§ What you will do
Return the listing that follows exactly, with no pictures included.

§ Information supplied
■ ■ ■ ■ ■

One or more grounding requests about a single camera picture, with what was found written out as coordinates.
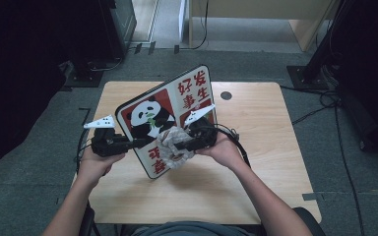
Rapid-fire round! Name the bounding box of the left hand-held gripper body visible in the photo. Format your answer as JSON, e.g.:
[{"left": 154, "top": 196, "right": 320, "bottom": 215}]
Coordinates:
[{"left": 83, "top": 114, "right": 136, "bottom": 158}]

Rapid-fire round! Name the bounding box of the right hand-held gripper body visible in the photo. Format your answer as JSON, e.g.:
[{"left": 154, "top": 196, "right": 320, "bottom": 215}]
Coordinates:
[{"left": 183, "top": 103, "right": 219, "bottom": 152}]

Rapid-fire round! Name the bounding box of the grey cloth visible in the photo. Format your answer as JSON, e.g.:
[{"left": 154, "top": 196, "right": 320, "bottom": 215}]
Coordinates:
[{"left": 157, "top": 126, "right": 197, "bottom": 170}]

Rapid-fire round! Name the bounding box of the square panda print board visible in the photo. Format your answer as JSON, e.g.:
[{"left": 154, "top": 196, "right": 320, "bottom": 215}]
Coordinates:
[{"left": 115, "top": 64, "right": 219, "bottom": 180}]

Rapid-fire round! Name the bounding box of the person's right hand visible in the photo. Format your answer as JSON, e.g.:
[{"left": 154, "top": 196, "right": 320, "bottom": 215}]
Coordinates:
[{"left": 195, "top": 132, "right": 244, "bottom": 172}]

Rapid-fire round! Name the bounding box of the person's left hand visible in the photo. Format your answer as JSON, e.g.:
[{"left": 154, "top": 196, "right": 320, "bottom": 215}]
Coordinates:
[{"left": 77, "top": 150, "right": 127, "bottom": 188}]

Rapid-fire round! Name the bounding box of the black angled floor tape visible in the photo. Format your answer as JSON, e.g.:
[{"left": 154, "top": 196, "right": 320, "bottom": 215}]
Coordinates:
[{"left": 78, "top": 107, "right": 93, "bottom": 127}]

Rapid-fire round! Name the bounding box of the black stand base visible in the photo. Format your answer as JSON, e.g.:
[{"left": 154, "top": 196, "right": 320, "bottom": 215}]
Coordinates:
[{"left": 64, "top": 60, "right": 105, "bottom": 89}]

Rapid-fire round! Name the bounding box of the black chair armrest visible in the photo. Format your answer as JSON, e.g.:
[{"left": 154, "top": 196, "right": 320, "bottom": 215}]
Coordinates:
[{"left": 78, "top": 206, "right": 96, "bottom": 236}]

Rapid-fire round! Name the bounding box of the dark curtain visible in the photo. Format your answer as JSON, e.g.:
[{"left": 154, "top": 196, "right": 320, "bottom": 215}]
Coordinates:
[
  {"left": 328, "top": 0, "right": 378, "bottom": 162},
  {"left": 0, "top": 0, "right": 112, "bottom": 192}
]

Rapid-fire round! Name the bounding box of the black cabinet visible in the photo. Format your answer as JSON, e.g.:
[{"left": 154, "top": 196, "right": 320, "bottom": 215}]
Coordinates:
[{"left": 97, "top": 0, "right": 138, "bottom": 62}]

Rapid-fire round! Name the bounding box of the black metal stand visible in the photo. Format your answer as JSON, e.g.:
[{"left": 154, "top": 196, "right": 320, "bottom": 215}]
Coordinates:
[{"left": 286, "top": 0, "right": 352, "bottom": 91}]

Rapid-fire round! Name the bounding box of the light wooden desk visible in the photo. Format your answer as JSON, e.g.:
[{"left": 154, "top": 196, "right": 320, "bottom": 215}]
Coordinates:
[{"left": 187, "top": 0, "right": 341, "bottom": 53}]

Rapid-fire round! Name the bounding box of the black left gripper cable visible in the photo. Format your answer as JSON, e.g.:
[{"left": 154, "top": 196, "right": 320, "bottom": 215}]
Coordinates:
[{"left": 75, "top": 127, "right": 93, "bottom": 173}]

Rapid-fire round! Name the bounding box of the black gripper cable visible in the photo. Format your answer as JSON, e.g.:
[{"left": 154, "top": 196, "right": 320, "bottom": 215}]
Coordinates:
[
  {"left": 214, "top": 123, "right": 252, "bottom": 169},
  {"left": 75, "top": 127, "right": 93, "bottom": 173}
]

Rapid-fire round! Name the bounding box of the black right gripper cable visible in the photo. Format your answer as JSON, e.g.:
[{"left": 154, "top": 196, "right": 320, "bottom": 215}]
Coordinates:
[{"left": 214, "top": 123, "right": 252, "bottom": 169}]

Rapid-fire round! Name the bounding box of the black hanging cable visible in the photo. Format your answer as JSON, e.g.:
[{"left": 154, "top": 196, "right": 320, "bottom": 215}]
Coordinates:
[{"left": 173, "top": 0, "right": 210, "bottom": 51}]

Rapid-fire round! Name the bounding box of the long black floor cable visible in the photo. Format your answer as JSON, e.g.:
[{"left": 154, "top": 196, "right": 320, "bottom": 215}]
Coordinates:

■ ■ ■ ■ ■

§ Response for this exercise
One or more grounding requests about a single camera picture, with what was found written out as coordinates.
Rapid-fire round! Name the bounding box of the left hand-held gripper body visible in the photo. Format your answer as JSON, e.g.:
[{"left": 154, "top": 196, "right": 320, "bottom": 215}]
Coordinates:
[{"left": 83, "top": 114, "right": 136, "bottom": 158}]

Rapid-fire round! Name the bounding box of the right hand-held gripper body visible in the photo. Format your answer as JSON, e.g.:
[{"left": 154, "top": 196, "right": 320, "bottom": 215}]
Coordinates:
[{"left": 183, "top": 103, "right": 219, "bottom": 152}]

Rapid-fire round! Name the bounding box of the grey cloth visible in the photo. Format your answer as JSON, e.g.:
[{"left": 154, "top": 196, "right": 320, "bottom": 215}]
Coordinates:
[{"left": 157, "top": 126, "right": 197, "bottom": 170}]

Rapid-fire round! Name the bounding box of the square panda print board visible in the photo. Format your answer as JSON, e.g.:
[{"left": 154, "top": 196, "right": 320, "bottom": 215}]
Coordinates:
[{"left": 115, "top": 64, "right": 219, "bottom": 180}]

Rapid-fire round! Name the bounding box of the person's right hand visible in the photo. Format your answer as JSON, e.g.:
[{"left": 154, "top": 196, "right": 320, "bottom": 215}]
Coordinates:
[{"left": 195, "top": 132, "right": 244, "bottom": 172}]

Rapid-fire round! Name the bounding box of the person's left hand visible in the photo. Format your answer as JSON, e.g.:
[{"left": 154, "top": 196, "right": 320, "bottom": 215}]
Coordinates:
[{"left": 77, "top": 150, "right": 127, "bottom": 188}]

Rapid-fire round! Name the bounding box of the black angled floor tape visible in the photo. Format your answer as JSON, e.g.:
[{"left": 154, "top": 196, "right": 320, "bottom": 215}]
Coordinates:
[{"left": 78, "top": 107, "right": 93, "bottom": 127}]

Rapid-fire round! Name the bounding box of the black stand base visible in the photo. Format your answer as JSON, e.g.:
[{"left": 154, "top": 196, "right": 320, "bottom": 215}]
Coordinates:
[{"left": 64, "top": 60, "right": 105, "bottom": 89}]

Rapid-fire round! Name the bounding box of the black chair armrest visible in the photo. Format your answer as JSON, e.g.:
[{"left": 154, "top": 196, "right": 320, "bottom": 215}]
Coordinates:
[{"left": 78, "top": 206, "right": 96, "bottom": 236}]

Rapid-fire round! Name the bounding box of the dark curtain visible in the photo. Format your answer as JSON, e.g.:
[{"left": 154, "top": 196, "right": 320, "bottom": 215}]
Coordinates:
[
  {"left": 328, "top": 0, "right": 378, "bottom": 162},
  {"left": 0, "top": 0, "right": 112, "bottom": 192}
]

Rapid-fire round! Name the bounding box of the black cabinet visible in the photo. Format your answer as JSON, e.g.:
[{"left": 154, "top": 196, "right": 320, "bottom": 215}]
Coordinates:
[{"left": 97, "top": 0, "right": 138, "bottom": 62}]

Rapid-fire round! Name the bounding box of the black metal stand visible in the photo. Format your answer as JSON, e.g.:
[{"left": 154, "top": 196, "right": 320, "bottom": 215}]
Coordinates:
[{"left": 286, "top": 0, "right": 352, "bottom": 91}]

Rapid-fire round! Name the bounding box of the light wooden desk visible in the photo. Format your answer as JSON, e.g.:
[{"left": 154, "top": 196, "right": 320, "bottom": 215}]
Coordinates:
[{"left": 187, "top": 0, "right": 341, "bottom": 53}]

Rapid-fire round! Name the bounding box of the black left gripper cable visible in the photo. Format your answer as JSON, e.g.:
[{"left": 154, "top": 196, "right": 320, "bottom": 215}]
Coordinates:
[{"left": 75, "top": 127, "right": 93, "bottom": 173}]

Rapid-fire round! Name the bounding box of the black gripper cable visible in the photo. Format your answer as JSON, e.g.:
[{"left": 154, "top": 196, "right": 320, "bottom": 215}]
Coordinates:
[
  {"left": 214, "top": 123, "right": 252, "bottom": 169},
  {"left": 75, "top": 127, "right": 93, "bottom": 173}
]

Rapid-fire round! Name the bounding box of the black right gripper cable visible in the photo. Format your answer as JSON, e.g.:
[{"left": 154, "top": 196, "right": 320, "bottom": 215}]
Coordinates:
[{"left": 214, "top": 123, "right": 252, "bottom": 169}]

Rapid-fire round! Name the bounding box of the black hanging cable visible in the photo. Format your answer as JSON, e.g.:
[{"left": 154, "top": 196, "right": 320, "bottom": 215}]
Coordinates:
[{"left": 173, "top": 0, "right": 210, "bottom": 51}]

Rapid-fire round! Name the bounding box of the long black floor cable visible in the photo. Format your answer as JSON, e.g.:
[{"left": 154, "top": 196, "right": 320, "bottom": 215}]
Coordinates:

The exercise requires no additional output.